Sup Fellas, (Hey Ladies)

Recently started a new project; using this thread for notes... Feel free to leave any comments, suggestions and feedback.

*GEAR:*

20 Gallon (long) tank (dimensions: 30" x 12.5" x 12.5")
Dual T5 High Output Lighting Fixture (24W T5 HO 6000K, 24W T5 HO Roseate)
"Primo" CO2 System from Green Leaf Aquariums (w/ 5lb Cylinder)
Glass Drop Checker
Marineland C160 Canister Filter
Hydor Koralia1 Powerhead
Marineland Stealth 100W Heater
Red Sea Root Therm Substrate Heating System
Coralife Digital Thermometer
Automatic Timer with (2) 3-Prong Outlets & Master On/Off Control Swith 
6-Outlet Surge Protector

*2JUL09*
-Purchased tank online - used; packaged with miscellaneous items

*8SEP09:*
-Purchased Dual Lamp T5 High Output Fixture; 3-yr warranty (w/ bulbs)

*13OCT09:*
-Purchased Marineland C160 Canister Filter; 2 yr-warranty
-Purchased Marineland Stealth 100W Heater; 2 yr-warranty

*15OCT09:*
-Purchased 3 bags of Flourite Black Sand (7kg/bag)
-Purchased Koralia1 Powerhead; 2-yr warranty
-Cycle started

*16OCT09:*
Ammonia = 0.5
GH = 180
KH = 120
PH = 7.5
NO2 = 0
NO3 = 0
Temp = 21C
*Readings measured in 'ppm'.

*17OCT09:*
-Dosed 4 capfuls of 'Cycle', 1/4 capful of 'Flourish'

**Balancing The Journal:*
The only thing in the tank right now is 3 bags of Flourite Black Sand.

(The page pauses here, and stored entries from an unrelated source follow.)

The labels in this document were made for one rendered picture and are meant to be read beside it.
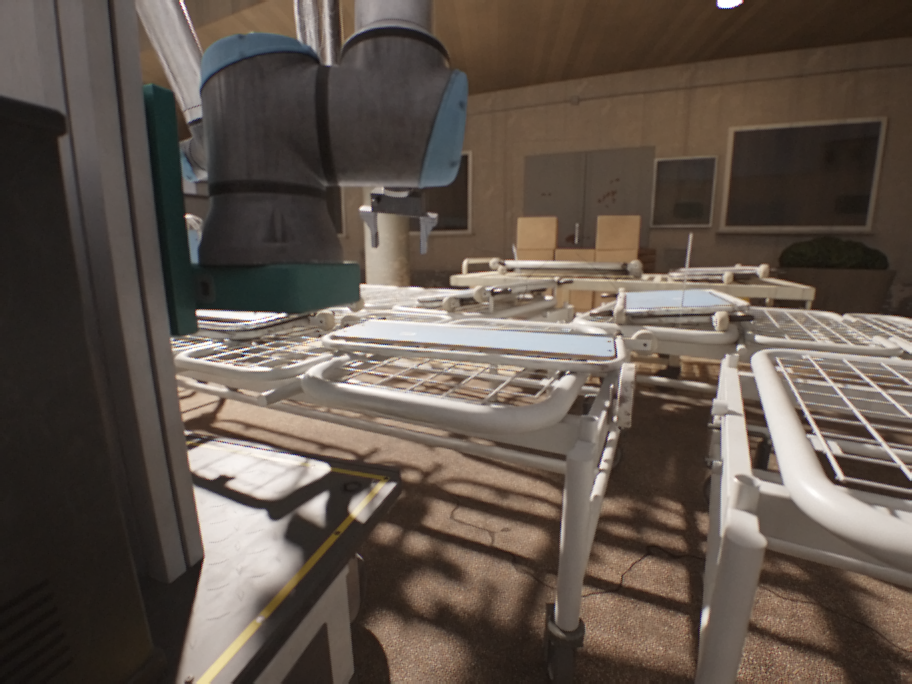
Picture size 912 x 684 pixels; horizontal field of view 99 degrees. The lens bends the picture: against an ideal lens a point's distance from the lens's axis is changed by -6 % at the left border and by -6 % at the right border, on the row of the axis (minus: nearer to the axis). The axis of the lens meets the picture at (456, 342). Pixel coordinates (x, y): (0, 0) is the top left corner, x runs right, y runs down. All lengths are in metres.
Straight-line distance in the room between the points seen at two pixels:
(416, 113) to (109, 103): 0.33
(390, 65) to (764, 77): 6.85
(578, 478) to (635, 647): 0.47
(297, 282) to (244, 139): 0.18
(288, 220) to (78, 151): 0.22
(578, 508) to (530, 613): 0.43
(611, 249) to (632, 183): 2.53
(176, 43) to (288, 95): 0.57
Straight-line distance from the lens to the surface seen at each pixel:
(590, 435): 0.69
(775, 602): 1.25
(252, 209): 0.58
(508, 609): 1.04
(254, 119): 0.60
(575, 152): 7.07
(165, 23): 1.15
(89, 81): 0.60
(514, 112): 7.51
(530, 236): 4.52
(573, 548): 0.70
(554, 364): 0.87
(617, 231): 4.48
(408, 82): 0.59
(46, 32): 0.67
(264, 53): 0.62
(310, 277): 0.55
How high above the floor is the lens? 0.73
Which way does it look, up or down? 12 degrees down
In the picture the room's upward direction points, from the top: straight up
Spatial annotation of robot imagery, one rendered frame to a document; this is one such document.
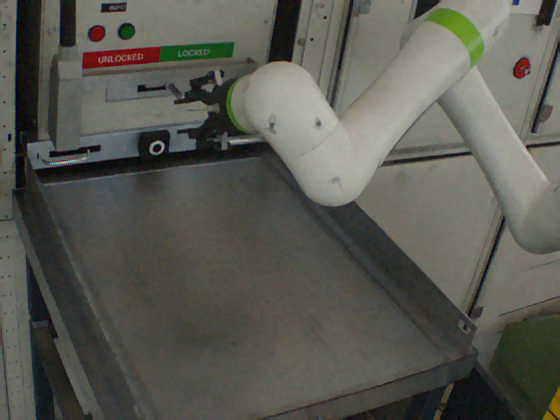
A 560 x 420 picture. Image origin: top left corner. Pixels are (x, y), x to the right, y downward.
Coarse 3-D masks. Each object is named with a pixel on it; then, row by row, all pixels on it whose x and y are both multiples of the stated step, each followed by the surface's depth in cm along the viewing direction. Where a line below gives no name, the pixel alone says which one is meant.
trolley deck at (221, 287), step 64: (64, 192) 150; (128, 192) 153; (192, 192) 157; (256, 192) 160; (128, 256) 136; (192, 256) 139; (256, 256) 142; (320, 256) 145; (64, 320) 119; (128, 320) 122; (192, 320) 124; (256, 320) 127; (320, 320) 129; (384, 320) 132; (192, 384) 112; (256, 384) 114; (320, 384) 116; (384, 384) 118
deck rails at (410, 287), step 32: (32, 192) 144; (352, 224) 151; (64, 256) 125; (384, 256) 143; (384, 288) 139; (416, 288) 135; (96, 320) 111; (416, 320) 132; (448, 320) 128; (96, 352) 114; (448, 352) 126; (128, 384) 101; (128, 416) 104
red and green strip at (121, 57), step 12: (144, 48) 150; (156, 48) 151; (168, 48) 153; (180, 48) 154; (192, 48) 155; (204, 48) 156; (216, 48) 158; (228, 48) 159; (84, 60) 145; (96, 60) 146; (108, 60) 148; (120, 60) 149; (132, 60) 150; (144, 60) 151; (156, 60) 153; (168, 60) 154; (180, 60) 155
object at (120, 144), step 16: (144, 128) 159; (160, 128) 161; (176, 128) 162; (32, 144) 148; (80, 144) 153; (96, 144) 155; (112, 144) 157; (128, 144) 159; (176, 144) 165; (192, 144) 166; (32, 160) 150; (96, 160) 157

I've got the powerhead running with triple filtration. The Marineland C160 is running smoothly [and quietly] with 1) a Marineland Penguin 200 BIO-Wheel Power Filter (which was a part of the package that came with the tank) and 2) an Aqua-Tech 5-15 Power Filter that I used to help cycle my 10G tank. The lighting fixture has been installed, and is plugged into the automatic timer. (But I'm keeping the light off for now.)

I don't have the CO2 system running just yet. I already know where it'll be placed, but I stilll have to get the cylinder filled. I'll just install that after I'm done working with the scape. I've been soaking 2 pieces of driftwood for 5 - 7 days, and I'm still waiting to receive some plants that I purchased online... I installed (which I now regret) the substrate heating system, but I haven't put the 100W heater in the tank yet. I have the digital thermometer set in place ready for action, and I've installed the glass DC that I bagged online with some aquascaping tools. (I'd rather it be in the tank than just be lying around for me to step on it or something...)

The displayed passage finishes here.